Bonds priced last week in support of the buyout of Arconic Corp., the Arsenal AIC Parent LLC 8% senior secured notes due 2030 (Ba3/B+/BB+), were 101¼ bid, 101¾ offered at mid-morning, after going out Tuesday wrapped around 102, said the trader, adding that the bond’s move reasonably tracked the trajectory of the market in the early going on Wednesday.

The Arconic deal, a $700 million issue, priced at par last Thursday.

The most recent issue to clear the market, the Carnival Corp. 7% first-priority senior secured notes due August 2028 (Ba2/BB-), was trading slightly higher on Wednesday morning, changing hands at par ¼ after going out Tuesday wrapped around par, the trader said.

The $500 million issue, heard to have been more than eight-times oversubscribed with orders from 188 accounts, priced at par on Tuesday.

In the primary market, the stage is set for three deals to price ahead of Wednesday’s close.

Among the morning’s new issue news items, CDK Global talked the Central Parent LLC/CDK Global II LLC/CDK Financing Co., Inc. $755 million offering of first-lien secured notes due June 15, 2029 (B2/B+) to yield 8% to 8¼%, tight to early guidance in the low-to-mid 8% area, with close-of-books set for late Wednesday morning.

The deal is heard to have generated $1.25 billion of demand, a sellside source said.

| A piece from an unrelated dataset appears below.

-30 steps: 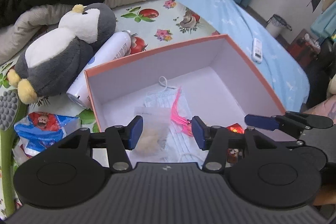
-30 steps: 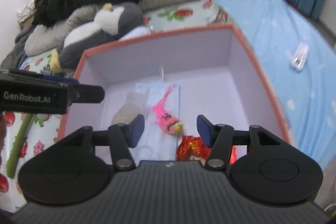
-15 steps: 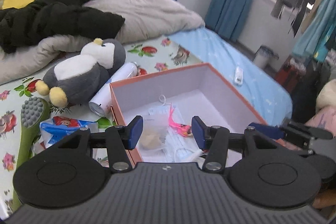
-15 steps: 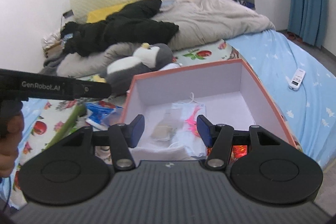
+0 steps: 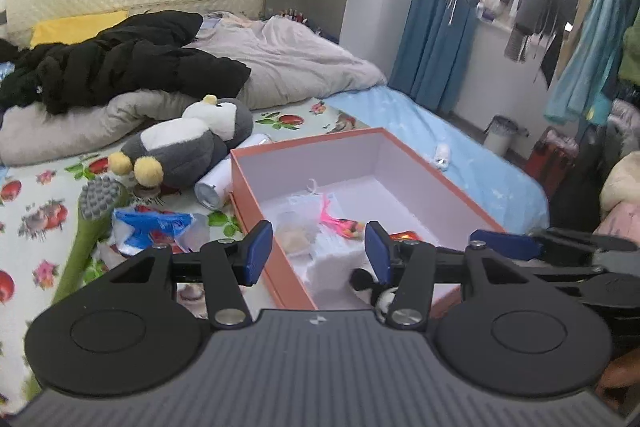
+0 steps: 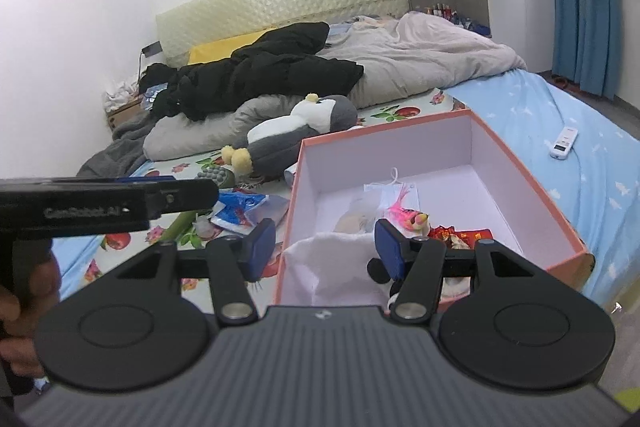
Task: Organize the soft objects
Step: 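Withdraw both open grippers from the box back over the bed, then reach the right gripper to the blue tissue packet while the left approaches the small clear plastic piece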
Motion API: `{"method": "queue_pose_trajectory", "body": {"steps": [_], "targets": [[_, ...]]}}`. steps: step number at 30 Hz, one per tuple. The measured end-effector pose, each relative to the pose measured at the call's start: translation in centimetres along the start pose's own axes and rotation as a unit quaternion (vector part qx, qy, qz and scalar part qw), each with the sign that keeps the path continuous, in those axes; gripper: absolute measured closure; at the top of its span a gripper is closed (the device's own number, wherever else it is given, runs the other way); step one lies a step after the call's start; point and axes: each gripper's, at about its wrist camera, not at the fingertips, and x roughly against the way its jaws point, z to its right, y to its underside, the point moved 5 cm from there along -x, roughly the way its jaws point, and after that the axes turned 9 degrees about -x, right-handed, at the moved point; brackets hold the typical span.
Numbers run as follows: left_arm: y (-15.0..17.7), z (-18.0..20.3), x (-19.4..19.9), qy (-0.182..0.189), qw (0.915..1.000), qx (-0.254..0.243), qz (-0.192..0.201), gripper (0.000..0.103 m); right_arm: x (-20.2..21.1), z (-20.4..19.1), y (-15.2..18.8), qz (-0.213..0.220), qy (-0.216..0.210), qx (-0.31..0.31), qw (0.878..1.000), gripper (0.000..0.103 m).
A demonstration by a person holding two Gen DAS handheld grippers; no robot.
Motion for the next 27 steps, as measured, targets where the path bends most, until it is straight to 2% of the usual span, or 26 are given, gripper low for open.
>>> {"method": "queue_pose_trajectory", "body": {"steps": [6, 12, 19, 27], "targets": [[2.7, 1.1, 3.4, 0.018, 0.9994, 0.03, 0.005, 0.046, 1.7, -1.5, 2.1, 0.004, 0.012, 0.012, 1.0, 0.045], [6.2, 1.7, 5.6, 0.008, 0.9986, 0.052, -0.008, 0.046, 2.7, -2.3, 4.3, -0.015, 0.007, 0.01, 1.0, 0.045], [8.5, -0.4, 7.5, -0.023, 0.9969, 0.074, -0.016, 0.046, 3.2, -3.5, 5.5, -0.022, 0.003, 0.019, 1.0, 0.045], [10.4, -4.0, 9.9, -0.072, 0.9923, 0.101, -0.013, 0.046, 1.5, -5.8, 6.3, -0.04, -0.025, 0.023, 0.999, 0.045]]}}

Elsewhere, the TriNet Group, Inc. $500 million offering of eight-year senior notes (Ba2/BB) was talked to yield in the 7% area, on top of initial guidance, with order books, which were still lagging deal size at Tuesday’s finish, according to the sellsider, set to close early Wednesday afternoon.

Meanwhile, kdc/one Development Corp., Inc. and KDC US Holdings, Inc. are also in deck with a $500 million offering of senior secured notes due 2028 (B3/B-/B), talked Tuesday afternoon at 9¾% to 10%, also on top of initial guidance.

Looking further ahead, Veritext downsized its offering of VT TopCo, Inc. seven-year senior secured notes (B2/B/B+) to $500 million from $720 million and set talk at 8½% to 8¾%, inside of early guidance, with pricing set for Thursday.

Prior to news of the downsize, (with proceeds shifted to the bank loan) demand for Veritext’s bond offering was heard to be healthy, the trader said.

There were no new deal announcements on Wednesday morning, unsurprising given the unsupportive backdrop in the capital markets, according to the trader.

Fund flows

On Tuesday, the high-yield ETFs saw chunky outflows of $689 million on the day, according to a market source.

Actively managed high-yield funds, however, saw sturdy inflows of $485 million on Tuesday, the source said.